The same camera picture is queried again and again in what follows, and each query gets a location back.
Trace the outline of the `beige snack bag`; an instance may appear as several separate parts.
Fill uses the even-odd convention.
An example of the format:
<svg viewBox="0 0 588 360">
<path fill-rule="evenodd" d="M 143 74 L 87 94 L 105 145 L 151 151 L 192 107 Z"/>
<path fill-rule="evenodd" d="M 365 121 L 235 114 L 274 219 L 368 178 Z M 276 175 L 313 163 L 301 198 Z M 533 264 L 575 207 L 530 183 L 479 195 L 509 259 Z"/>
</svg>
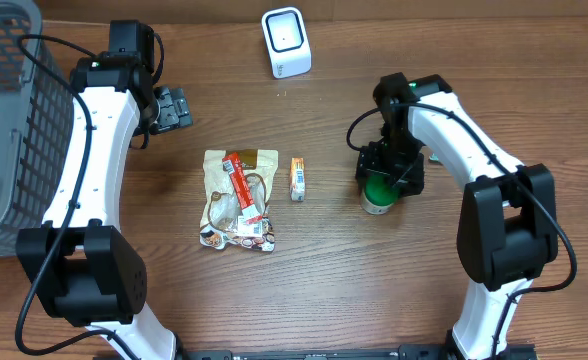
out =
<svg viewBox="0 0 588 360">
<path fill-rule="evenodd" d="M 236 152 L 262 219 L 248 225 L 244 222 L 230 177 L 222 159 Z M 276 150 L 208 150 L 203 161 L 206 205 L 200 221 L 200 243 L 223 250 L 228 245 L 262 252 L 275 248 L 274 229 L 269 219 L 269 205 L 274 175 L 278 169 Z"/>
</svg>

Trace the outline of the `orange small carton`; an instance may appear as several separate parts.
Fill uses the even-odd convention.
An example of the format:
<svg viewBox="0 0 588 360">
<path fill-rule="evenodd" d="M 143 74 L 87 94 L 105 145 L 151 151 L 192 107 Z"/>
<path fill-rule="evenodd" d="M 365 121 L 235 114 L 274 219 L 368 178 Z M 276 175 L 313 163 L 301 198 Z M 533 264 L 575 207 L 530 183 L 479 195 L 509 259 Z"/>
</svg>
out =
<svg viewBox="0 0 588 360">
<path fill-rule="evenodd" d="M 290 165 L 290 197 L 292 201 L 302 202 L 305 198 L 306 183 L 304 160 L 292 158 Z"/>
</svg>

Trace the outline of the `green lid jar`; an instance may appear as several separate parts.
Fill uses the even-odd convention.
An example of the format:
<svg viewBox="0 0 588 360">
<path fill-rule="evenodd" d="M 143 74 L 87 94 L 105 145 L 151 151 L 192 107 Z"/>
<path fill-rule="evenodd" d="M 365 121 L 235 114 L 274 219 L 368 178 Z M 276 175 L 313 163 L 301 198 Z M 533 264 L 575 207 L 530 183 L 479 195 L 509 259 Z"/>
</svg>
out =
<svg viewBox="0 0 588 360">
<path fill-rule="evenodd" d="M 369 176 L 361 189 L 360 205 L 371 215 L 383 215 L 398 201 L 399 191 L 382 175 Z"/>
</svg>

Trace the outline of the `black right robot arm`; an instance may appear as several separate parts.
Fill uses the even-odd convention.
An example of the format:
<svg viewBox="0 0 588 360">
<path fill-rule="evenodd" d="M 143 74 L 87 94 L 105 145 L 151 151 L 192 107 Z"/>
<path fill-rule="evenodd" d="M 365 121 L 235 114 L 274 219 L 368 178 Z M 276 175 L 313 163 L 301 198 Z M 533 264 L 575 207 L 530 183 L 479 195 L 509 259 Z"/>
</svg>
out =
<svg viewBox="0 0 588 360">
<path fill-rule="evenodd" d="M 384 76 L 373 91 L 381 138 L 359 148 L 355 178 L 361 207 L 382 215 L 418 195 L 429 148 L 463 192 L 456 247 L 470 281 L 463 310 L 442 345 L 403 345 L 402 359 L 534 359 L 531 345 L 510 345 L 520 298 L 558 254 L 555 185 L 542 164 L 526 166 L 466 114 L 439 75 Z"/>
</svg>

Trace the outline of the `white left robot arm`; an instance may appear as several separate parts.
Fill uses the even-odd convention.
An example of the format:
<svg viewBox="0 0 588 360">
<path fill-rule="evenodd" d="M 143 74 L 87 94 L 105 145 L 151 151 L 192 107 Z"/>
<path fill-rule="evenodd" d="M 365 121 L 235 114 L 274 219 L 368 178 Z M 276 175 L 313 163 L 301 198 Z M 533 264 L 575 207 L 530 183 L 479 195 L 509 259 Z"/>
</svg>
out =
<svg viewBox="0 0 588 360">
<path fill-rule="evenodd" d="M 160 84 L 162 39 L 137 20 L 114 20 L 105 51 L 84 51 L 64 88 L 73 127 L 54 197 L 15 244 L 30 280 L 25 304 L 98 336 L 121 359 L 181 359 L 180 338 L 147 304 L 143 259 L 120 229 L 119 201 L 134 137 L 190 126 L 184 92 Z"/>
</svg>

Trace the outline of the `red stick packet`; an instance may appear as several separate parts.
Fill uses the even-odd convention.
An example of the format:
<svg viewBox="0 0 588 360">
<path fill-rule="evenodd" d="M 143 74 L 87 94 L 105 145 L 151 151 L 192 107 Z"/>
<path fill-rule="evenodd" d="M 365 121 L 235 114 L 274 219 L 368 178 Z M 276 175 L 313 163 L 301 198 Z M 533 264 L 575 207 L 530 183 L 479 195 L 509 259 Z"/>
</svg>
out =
◇ ◇ ◇ ◇ ◇ ◇ ◇
*Work to complete:* The records above are to be reproduced exactly; the pictures are to be left out.

*Response box:*
The same camera picture is queried again and again in what follows, and each query gets a location back.
Trace the outline of the `beige snack bag`; an instance may appear as several separate parts.
Fill uses the even-odd convention.
An example of the format:
<svg viewBox="0 0 588 360">
<path fill-rule="evenodd" d="M 143 74 L 87 94 L 105 145 L 151 151 L 192 107 Z"/>
<path fill-rule="evenodd" d="M 365 121 L 235 114 L 274 219 L 368 178 Z M 276 175 L 313 163 L 301 198 Z M 533 264 L 575 207 L 530 183 L 479 195 L 509 259 Z"/>
</svg>
out =
<svg viewBox="0 0 588 360">
<path fill-rule="evenodd" d="M 236 152 L 262 219 L 248 225 L 244 222 L 230 177 L 222 159 Z M 276 150 L 208 150 L 203 161 L 206 205 L 200 221 L 200 243 L 223 250 L 228 245 L 262 252 L 275 248 L 274 229 L 269 219 L 269 205 L 274 175 L 278 169 Z"/>
</svg>

Trace the outline of the `orange small carton`; an instance may appear as several separate parts.
Fill uses the even-odd convention.
An example of the format:
<svg viewBox="0 0 588 360">
<path fill-rule="evenodd" d="M 143 74 L 87 94 L 105 145 L 151 151 L 192 107 Z"/>
<path fill-rule="evenodd" d="M 365 121 L 235 114 L 274 219 L 368 178 Z M 276 175 L 313 163 L 301 198 Z M 533 264 L 575 207 L 530 183 L 479 195 L 509 259 Z"/>
</svg>
out =
<svg viewBox="0 0 588 360">
<path fill-rule="evenodd" d="M 290 165 L 290 197 L 292 201 L 302 202 L 305 198 L 306 183 L 304 160 L 292 158 Z"/>
</svg>

Trace the outline of the `green lid jar`; an instance may appear as several separate parts.
Fill uses the even-odd convention.
An example of the format:
<svg viewBox="0 0 588 360">
<path fill-rule="evenodd" d="M 143 74 L 87 94 L 105 145 L 151 151 L 192 107 Z"/>
<path fill-rule="evenodd" d="M 365 121 L 235 114 L 274 219 L 368 178 Z M 276 175 L 313 163 L 301 198 Z M 533 264 L 575 207 L 530 183 L 479 195 L 509 259 Z"/>
</svg>
out =
<svg viewBox="0 0 588 360">
<path fill-rule="evenodd" d="M 369 176 L 361 189 L 360 205 L 371 215 L 383 215 L 398 201 L 399 191 L 382 175 Z"/>
</svg>

Trace the outline of the `black right robot arm`; an instance may appear as several separate parts.
Fill uses the even-odd convention.
An example of the format:
<svg viewBox="0 0 588 360">
<path fill-rule="evenodd" d="M 143 74 L 87 94 L 105 145 L 151 151 L 192 107 Z"/>
<path fill-rule="evenodd" d="M 365 121 L 235 114 L 274 219 L 368 178 Z M 276 175 L 313 163 L 301 198 Z M 533 264 L 575 207 L 530 183 L 479 195 L 509 259 Z"/>
</svg>
out =
<svg viewBox="0 0 588 360">
<path fill-rule="evenodd" d="M 384 76 L 373 91 L 381 138 L 359 148 L 355 178 L 361 207 L 382 215 L 418 195 L 429 148 L 463 192 L 456 247 L 470 281 L 463 310 L 442 345 L 403 345 L 402 359 L 534 359 L 531 345 L 510 345 L 520 298 L 558 254 L 555 185 L 542 164 L 526 166 L 466 114 L 439 75 Z"/>
</svg>

Trace the outline of the `white left robot arm`; an instance may appear as several separate parts.
Fill uses the even-odd convention.
An example of the format:
<svg viewBox="0 0 588 360">
<path fill-rule="evenodd" d="M 143 74 L 87 94 L 105 145 L 151 151 L 192 107 Z"/>
<path fill-rule="evenodd" d="M 365 121 L 235 114 L 274 219 L 368 178 Z M 276 175 L 313 163 L 301 198 Z M 533 264 L 575 207 L 530 183 L 479 195 L 509 259 Z"/>
</svg>
out =
<svg viewBox="0 0 588 360">
<path fill-rule="evenodd" d="M 160 84 L 162 39 L 137 20 L 114 20 L 105 51 L 84 51 L 64 88 L 73 127 L 54 197 L 15 244 L 30 280 L 25 304 L 98 336 L 121 359 L 181 359 L 180 338 L 147 304 L 143 259 L 120 229 L 119 201 L 134 137 L 190 126 L 184 92 Z"/>
</svg>

Trace the outline of the `red stick packet`; an instance may appear as several separate parts.
Fill uses the even-odd convention.
An example of the format:
<svg viewBox="0 0 588 360">
<path fill-rule="evenodd" d="M 143 74 L 87 94 L 105 145 L 151 151 L 192 107 Z"/>
<path fill-rule="evenodd" d="M 365 121 L 235 114 L 274 219 L 368 178 Z M 276 175 L 313 163 L 301 198 Z M 533 264 L 575 207 L 530 183 L 479 195 L 509 259 Z"/>
</svg>
out =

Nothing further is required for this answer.